• **Directions for this task**
The line containing "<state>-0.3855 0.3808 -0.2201" marks where to begin. Write out that line and every line after it exactly, through the last line below.

• **Exercise data**
-=-=-=-=-
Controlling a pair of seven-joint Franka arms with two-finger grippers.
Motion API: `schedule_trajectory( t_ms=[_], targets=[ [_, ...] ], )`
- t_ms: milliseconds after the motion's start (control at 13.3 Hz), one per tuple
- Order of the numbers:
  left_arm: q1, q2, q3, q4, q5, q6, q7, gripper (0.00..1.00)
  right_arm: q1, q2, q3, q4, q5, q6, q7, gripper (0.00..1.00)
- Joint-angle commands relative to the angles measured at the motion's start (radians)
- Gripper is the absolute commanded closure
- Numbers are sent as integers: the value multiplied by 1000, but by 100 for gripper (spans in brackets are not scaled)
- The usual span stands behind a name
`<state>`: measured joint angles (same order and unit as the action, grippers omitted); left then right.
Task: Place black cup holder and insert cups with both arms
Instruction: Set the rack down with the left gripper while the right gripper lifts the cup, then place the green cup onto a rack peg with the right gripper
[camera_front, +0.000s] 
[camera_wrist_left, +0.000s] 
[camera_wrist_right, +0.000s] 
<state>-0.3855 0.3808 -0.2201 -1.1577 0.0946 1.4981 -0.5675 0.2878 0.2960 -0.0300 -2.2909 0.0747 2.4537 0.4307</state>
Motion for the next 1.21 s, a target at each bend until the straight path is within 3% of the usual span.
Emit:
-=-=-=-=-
• **Task output**
<state>-0.3855 0.3808 -0.2201 -1.1577 0.0946 1.4981 -0.5675 0.2878 0.2960 -0.0300 -2.2909 0.0747 2.4537 0.4307</state>
Motion for the next 1.21 s, a target at each bend until the straight path is within 3% of the usual span.
Emit:

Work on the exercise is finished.